Where does the word "need" show up in the data? Please find each such line and copy it.

(Source data)
+ + + + +
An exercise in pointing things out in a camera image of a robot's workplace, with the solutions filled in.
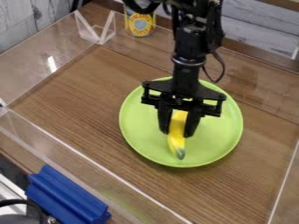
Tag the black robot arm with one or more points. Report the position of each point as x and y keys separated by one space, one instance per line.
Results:
x=197 y=35

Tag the yellow toy banana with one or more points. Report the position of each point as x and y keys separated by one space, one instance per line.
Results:
x=176 y=139

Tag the green round plate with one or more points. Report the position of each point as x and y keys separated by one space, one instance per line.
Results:
x=212 y=142

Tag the blue plastic clamp block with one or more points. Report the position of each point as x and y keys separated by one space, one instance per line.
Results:
x=64 y=199

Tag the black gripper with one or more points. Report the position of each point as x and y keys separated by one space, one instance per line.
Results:
x=181 y=92

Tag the clear acrylic enclosure wall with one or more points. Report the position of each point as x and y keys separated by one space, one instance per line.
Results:
x=61 y=168

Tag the yellow labelled tin can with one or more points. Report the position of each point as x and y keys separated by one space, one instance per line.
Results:
x=139 y=24

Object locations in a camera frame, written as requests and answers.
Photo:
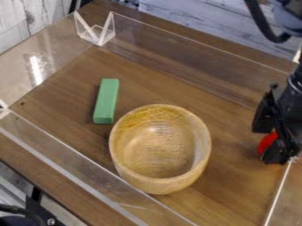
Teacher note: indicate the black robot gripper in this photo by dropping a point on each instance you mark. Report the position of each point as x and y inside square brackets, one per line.
[280, 115]

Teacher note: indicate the red plush strawberry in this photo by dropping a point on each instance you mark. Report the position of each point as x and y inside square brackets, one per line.
[266, 142]

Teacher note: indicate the wooden bowl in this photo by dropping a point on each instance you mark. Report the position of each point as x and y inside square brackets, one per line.
[161, 146]

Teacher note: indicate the green rectangular block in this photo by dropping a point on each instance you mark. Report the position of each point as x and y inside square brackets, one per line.
[106, 101]

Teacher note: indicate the clear acrylic tray walls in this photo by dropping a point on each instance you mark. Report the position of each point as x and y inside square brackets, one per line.
[58, 149]

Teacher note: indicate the black clamp mount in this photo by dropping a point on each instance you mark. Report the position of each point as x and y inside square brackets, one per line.
[30, 215]

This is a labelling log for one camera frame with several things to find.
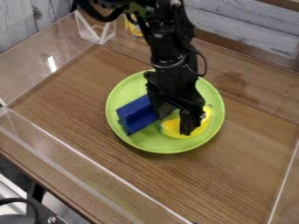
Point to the green round plate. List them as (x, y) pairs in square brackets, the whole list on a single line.
[(149, 139)]

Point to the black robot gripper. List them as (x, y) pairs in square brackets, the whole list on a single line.
[(171, 89)]

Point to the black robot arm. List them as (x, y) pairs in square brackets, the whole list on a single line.
[(167, 30)]

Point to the clear acrylic tray wall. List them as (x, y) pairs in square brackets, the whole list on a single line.
[(97, 193)]

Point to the blue foam block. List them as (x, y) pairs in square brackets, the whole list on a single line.
[(136, 115)]

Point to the clear acrylic corner bracket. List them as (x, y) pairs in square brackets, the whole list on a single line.
[(99, 34)]

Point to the black metal table bracket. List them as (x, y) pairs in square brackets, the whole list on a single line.
[(47, 216)]

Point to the yellow toy banana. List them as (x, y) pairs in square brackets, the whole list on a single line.
[(169, 127)]

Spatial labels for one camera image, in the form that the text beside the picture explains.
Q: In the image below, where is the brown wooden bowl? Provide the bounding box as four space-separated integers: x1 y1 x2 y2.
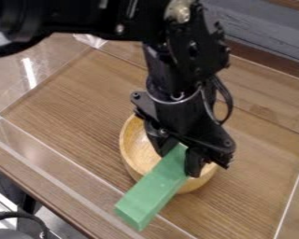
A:
120 115 217 194

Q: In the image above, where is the clear acrylic tray wall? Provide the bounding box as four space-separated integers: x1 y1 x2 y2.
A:
0 35 299 239

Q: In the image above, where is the clear acrylic corner bracket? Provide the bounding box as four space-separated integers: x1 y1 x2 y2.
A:
73 34 106 49

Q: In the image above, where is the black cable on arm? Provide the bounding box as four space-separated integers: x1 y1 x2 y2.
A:
199 74 235 127

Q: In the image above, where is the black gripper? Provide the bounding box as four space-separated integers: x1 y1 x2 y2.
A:
130 86 235 178

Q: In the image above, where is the black cable bottom left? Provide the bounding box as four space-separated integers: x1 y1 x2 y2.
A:
0 211 49 239

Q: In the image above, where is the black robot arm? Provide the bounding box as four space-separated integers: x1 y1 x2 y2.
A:
0 0 235 177

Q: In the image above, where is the green rectangular block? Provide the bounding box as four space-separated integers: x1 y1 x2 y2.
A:
113 144 188 232

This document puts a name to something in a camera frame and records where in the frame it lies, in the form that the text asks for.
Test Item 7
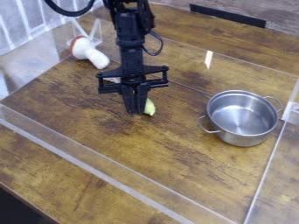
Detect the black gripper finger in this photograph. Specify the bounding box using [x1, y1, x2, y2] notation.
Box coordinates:
[134, 83, 149, 114]
[121, 86, 136, 115]

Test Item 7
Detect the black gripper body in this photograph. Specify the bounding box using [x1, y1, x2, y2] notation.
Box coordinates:
[95, 45, 168, 95]

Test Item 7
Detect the green handled metal spoon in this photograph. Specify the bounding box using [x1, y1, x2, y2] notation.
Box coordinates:
[105, 78, 154, 116]

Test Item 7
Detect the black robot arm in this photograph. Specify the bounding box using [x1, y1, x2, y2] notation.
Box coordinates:
[95, 0, 169, 115]

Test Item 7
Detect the white mushroom toy red cap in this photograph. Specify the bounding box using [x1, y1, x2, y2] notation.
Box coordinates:
[69, 36, 109, 69]

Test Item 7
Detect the clear acrylic stand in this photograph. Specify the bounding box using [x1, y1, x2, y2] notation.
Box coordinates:
[66, 18, 102, 46]

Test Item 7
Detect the stainless steel pot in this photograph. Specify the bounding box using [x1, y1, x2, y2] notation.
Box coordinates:
[197, 90, 284, 147]

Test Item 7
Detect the black bar on table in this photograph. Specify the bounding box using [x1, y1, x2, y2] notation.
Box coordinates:
[189, 3, 266, 28]

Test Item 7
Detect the black cable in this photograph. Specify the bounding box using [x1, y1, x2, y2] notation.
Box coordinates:
[41, 0, 164, 57]

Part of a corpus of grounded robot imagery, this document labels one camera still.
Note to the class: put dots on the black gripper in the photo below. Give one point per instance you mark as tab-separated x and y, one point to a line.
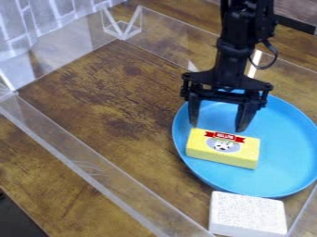
225	84

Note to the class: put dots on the yellow butter block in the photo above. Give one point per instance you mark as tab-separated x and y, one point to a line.
224	148

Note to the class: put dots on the blue round tray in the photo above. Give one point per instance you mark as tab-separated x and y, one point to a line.
268	161

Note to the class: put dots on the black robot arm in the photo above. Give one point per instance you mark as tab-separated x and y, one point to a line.
248	25

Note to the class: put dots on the white speckled sponge block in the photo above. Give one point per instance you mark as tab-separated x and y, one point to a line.
246	216

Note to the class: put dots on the dark wooden furniture edge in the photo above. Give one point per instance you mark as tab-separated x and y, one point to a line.
296	24

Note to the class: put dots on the clear acrylic enclosure wall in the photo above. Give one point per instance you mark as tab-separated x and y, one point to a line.
90	78

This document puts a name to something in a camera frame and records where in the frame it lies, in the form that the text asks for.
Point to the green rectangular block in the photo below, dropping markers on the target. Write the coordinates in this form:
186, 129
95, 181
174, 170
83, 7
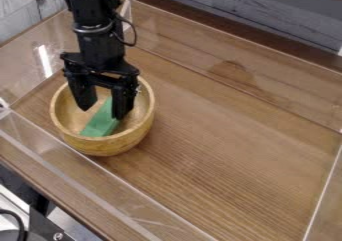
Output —
102, 124

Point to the black metal bracket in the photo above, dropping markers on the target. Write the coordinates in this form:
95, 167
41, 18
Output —
43, 229

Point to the brown wooden bowl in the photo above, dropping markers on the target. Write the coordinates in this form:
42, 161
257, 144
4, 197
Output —
71, 120

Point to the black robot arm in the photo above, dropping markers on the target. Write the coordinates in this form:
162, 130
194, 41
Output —
98, 26

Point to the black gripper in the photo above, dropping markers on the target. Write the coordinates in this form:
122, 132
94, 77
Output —
114, 74

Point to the clear acrylic tray walls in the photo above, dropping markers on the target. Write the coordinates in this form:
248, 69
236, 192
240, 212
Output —
241, 163

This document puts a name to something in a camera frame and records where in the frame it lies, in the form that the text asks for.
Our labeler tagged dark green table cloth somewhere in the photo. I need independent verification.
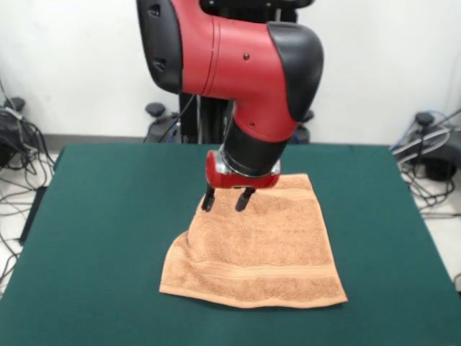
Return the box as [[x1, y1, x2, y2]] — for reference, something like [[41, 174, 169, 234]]
[[0, 143, 461, 346]]

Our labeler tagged blue cable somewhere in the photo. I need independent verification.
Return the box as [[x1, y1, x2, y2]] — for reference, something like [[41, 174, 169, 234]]
[[390, 110, 453, 152]]

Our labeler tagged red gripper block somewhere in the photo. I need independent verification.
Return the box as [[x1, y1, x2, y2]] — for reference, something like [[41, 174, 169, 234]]
[[200, 149, 282, 213]]

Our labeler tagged black cable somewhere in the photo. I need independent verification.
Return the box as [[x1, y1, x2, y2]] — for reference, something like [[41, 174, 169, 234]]
[[158, 94, 199, 143]]

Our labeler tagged orange terry towel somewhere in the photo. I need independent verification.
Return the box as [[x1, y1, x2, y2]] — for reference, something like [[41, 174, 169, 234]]
[[159, 172, 349, 310]]

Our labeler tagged black pedestal foot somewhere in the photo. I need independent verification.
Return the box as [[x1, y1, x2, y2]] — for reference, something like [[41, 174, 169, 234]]
[[143, 102, 183, 144], [287, 110, 316, 144], [394, 111, 461, 181], [0, 96, 28, 170]]

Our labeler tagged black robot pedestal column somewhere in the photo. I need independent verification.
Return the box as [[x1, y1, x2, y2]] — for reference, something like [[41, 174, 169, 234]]
[[178, 0, 314, 145]]
+ + + + +
— EXERCISE ANSWER —
Our labeler tagged dark green table cloth somewhere in the photo. I need independent verification.
Our labeler tagged blue cable somewhere in the photo. I need independent verification.
Our labeler tagged red gripper block somewhere in the photo. I need independent verification.
Our labeler tagged black cable somewhere in the photo. I need independent verification.
Our labeler tagged orange terry towel somewhere in the photo. I need independent verification.
Our labeler tagged black pedestal foot somewhere in the photo. I need independent verification.
Our labeler tagged black robot pedestal column somewhere in the photo. I need independent verification.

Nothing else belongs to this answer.